### What the exercise asks
What you return must match the listing below line for line, minus its pictures.

### Data excerpt
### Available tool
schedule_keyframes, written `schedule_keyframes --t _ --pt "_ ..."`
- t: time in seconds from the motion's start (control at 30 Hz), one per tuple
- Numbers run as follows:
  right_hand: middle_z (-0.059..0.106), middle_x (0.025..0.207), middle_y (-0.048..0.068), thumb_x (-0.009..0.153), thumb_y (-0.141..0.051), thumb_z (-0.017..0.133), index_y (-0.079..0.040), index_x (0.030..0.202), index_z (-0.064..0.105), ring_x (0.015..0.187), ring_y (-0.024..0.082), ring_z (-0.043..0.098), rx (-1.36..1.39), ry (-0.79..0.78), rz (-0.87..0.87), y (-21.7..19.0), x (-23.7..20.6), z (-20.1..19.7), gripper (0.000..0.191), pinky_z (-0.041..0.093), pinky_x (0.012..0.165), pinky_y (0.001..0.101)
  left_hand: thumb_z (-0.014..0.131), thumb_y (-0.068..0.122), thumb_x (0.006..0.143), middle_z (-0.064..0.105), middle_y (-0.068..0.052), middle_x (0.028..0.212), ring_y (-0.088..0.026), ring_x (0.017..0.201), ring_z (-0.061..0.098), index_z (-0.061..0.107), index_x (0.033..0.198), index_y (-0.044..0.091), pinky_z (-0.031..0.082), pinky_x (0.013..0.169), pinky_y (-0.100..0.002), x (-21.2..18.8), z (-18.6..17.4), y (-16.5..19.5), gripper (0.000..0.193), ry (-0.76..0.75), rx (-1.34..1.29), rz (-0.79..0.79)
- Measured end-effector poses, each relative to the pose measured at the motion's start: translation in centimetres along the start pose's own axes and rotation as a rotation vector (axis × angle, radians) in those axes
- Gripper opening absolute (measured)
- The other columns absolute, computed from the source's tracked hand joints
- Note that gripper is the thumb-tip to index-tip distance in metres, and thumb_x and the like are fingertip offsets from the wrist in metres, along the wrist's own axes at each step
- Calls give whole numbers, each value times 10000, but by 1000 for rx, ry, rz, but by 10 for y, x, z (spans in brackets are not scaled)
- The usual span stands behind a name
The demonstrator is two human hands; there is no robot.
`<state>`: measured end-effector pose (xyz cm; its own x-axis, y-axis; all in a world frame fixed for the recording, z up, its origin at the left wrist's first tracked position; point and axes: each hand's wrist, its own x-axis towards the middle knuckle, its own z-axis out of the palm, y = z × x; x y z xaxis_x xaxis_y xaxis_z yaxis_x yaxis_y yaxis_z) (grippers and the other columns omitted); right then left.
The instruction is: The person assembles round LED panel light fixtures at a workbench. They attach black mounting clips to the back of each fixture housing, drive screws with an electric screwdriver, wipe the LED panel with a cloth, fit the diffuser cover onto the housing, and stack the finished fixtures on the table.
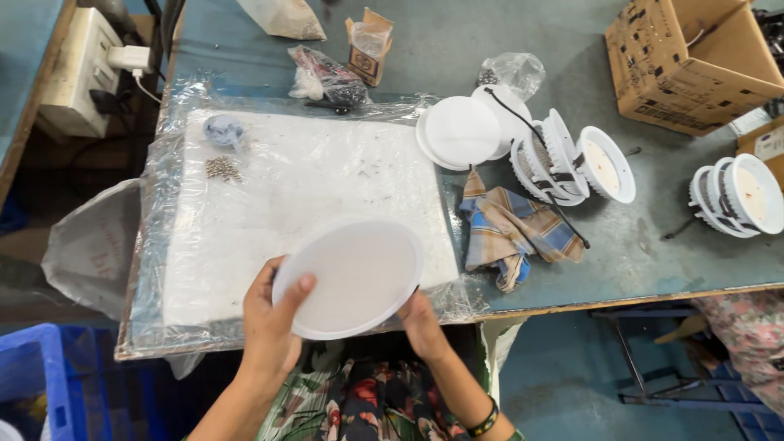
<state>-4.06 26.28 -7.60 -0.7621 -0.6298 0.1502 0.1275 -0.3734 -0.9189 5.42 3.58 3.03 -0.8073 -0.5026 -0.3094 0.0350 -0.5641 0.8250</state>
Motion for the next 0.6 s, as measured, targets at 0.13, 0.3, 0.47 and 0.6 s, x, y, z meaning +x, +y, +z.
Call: schedule_keyframes --t 0.13,0.3,0.47,0.6 --pt "619 1401 156 1063 -487 561 118 1434 480 1328 232 554 -79 54 50 13 -3 0 714 394 1155 414 772 341 828 692 -138 1244 -246 1161 667 573 1301 -36 558 985 -411 19 24 -11 637 35 -242 -127" --pt "657 1268 192 1042 -380 571 83 1407 461 1126 280 660 119 220 261 -8 13 22 600 557 927 439 760 399 832 652 -136 1299 -252 1223 625 539 1361 -12 536 1008 -427 27 41 -18 706 71 -272 -125" --pt "652 1266 188 1000 -313 590 37 1391 440 1095 272 706 158 252 262 -32 28 45 546 625 861 461 717 407 839 636 -124 1297 -232 1226 628 516 1376 32 562 985 -412 36 41 -27 685 110 -167 -172" --pt "655 1257 197 982 -296 600 28 1398 417 1056 290 708 186 292 280 -38 37 45 558 622 811 476 704 371 892 635 -160 1302 -236 1208 634 515 1371 -30 550 983 -386 50 31 -35 652 7 -133 -172"
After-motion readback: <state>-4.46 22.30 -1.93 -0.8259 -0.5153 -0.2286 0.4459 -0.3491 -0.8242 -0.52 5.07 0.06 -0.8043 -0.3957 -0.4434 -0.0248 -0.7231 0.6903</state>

### Answer for the task
### Available tool
schedule_keyframes, written `schedule_keyframes --t _ --pt "_ ..."`
- t: time in seconds from the motion's start (control at 30 Hz), one per tuple
- Numbers run as follows:
  right_hand: middle_z (-0.059..0.106), middle_x (0.025..0.207), middle_y (-0.048..0.068), thumb_x (-0.009..0.153), thumb_y (-0.141..0.051), thumb_z (-0.017..0.133), index_y (-0.079..0.040), index_x (0.030..0.202), index_z (-0.064..0.105), ring_x (0.015..0.187), ring_y (-0.024..0.082), ring_z (-0.043..0.098), rx (-1.36..1.39), ry (-0.79..0.78), rz (-0.87..0.87), y (-21.7..19.0), x (-23.7..20.6), z (-20.1..19.7), gripper (0.000..0.191), pinky_z (-0.041..0.093), pinky_x (0.012..0.165), pinky_y (0.001..0.101)
  left_hand: thumb_z (-0.014..0.131), thumb_y (-0.068..0.122), thumb_x (0.006..0.143), middle_z (-0.064..0.105), middle_y (-0.068..0.052), middle_x (0.028..0.212), ring_y (-0.088..0.026), ring_x (0.017..0.201), ring_z (-0.061..0.098), index_z (-0.061..0.107), index_x (0.033..0.198), index_y (-0.044..0.091), pinky_z (-0.031..0.082), pinky_x (0.013..0.169), pinky_y (-0.100..0.002), x (-21.2..18.8), z (-18.6..17.4), y (-16.5..19.5), gripper (0.000..0.193), ry (-0.76..0.75), rx (-1.34..1.29), rz (-0.79..0.79)
- Measured end-effector poses, each relative to the pose measured at the motion's start: translation in centimetres along the start pose's own axes and rotation as a rotation vector (axis × angle, radians) in those axes
- Gripper opening absolute (measured)
- The other columns absolute, computed from the source's tracked hand joints
- Note that gripper is the thumb-tip to index-tip distance in metres, and thumb_x and the like are fingertip offsets from the wrist in metres, along the wrist's own axes at each step
- Calls give whole numbers, each value times 10000, but by 1000 for rx, ry, rz, but by 10 for y, x, z (spans in brackets are not scaled)
- The usual span stands behind a name
The demonstrator is two human hands; there is no robot.
`<state>`: measured end-effector pose (xyz cm; its own x-axis, y-axis; all in a world frame fixed for the recording, z up, its origin at the left wrist's first tracked position; point and axes: each hand's wrist, its own x-axis towards the middle knuckle, its own z-axis out of the palm, y = z × x; x y z xaxis_x xaxis_y xaxis_z yaxis_x yaxis_y yaxis_z) (grippers and the other columns omitted); right then left.
The instruction is: The person assembles round LED panel light fixtures at a workbench. They attach black mounting clips to the back of each fixture housing, drive screws with an electric screwdriver, wipe the LED panel with a cloth, fit the diffuser cover onto the housing, and stack the finished fixtures on the table.
<state>-4.06 26.28 -7.60 -0.7621 -0.6298 0.1502 0.1275 -0.3734 -0.9189 5.42 3.58 3.03 -0.8073 -0.5026 -0.3094 0.0350 -0.5641 0.8250</state>
Motion for the next 0.6 s, as measured, targets at 0.13, 0.3, 0.47 and 0.6 s, x, y, z meaning +x, +y, +z.
Call: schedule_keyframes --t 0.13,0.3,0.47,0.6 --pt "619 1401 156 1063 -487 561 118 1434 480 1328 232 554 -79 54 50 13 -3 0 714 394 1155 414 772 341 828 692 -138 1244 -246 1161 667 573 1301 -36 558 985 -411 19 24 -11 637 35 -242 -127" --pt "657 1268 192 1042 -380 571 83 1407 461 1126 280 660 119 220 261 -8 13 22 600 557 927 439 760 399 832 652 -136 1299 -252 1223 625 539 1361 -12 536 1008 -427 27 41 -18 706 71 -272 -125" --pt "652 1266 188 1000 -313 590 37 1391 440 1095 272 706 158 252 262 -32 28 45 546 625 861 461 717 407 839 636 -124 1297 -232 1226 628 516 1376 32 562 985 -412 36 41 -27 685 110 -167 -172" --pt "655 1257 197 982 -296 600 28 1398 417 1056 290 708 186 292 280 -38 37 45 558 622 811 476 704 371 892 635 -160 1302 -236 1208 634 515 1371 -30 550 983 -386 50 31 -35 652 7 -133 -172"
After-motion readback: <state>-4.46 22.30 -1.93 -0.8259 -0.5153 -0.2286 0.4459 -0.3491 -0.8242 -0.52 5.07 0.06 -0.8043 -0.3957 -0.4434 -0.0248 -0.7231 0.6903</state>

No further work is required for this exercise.